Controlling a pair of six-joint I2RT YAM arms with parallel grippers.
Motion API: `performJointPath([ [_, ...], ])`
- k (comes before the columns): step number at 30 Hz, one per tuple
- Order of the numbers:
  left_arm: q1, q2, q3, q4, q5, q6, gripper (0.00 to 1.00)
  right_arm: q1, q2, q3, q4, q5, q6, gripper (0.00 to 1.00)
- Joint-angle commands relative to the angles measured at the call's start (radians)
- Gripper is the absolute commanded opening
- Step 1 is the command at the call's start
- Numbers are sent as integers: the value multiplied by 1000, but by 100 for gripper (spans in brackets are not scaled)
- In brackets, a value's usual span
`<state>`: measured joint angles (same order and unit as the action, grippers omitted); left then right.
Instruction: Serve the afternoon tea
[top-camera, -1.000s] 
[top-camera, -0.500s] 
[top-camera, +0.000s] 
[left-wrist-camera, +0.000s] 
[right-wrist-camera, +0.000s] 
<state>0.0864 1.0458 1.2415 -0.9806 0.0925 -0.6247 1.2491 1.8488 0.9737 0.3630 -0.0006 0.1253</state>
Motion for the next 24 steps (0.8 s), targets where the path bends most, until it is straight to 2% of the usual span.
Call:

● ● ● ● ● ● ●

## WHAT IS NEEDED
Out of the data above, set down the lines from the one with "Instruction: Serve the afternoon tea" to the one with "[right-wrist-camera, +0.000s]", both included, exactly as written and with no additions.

## YOUR RESPONSE
Instruction: Serve the afternoon tea
[top-camera, -1.000s] 
[top-camera, -0.500s] 
[top-camera, +0.000s] 
[left-wrist-camera, +0.000s] 
[right-wrist-camera, +0.000s] 

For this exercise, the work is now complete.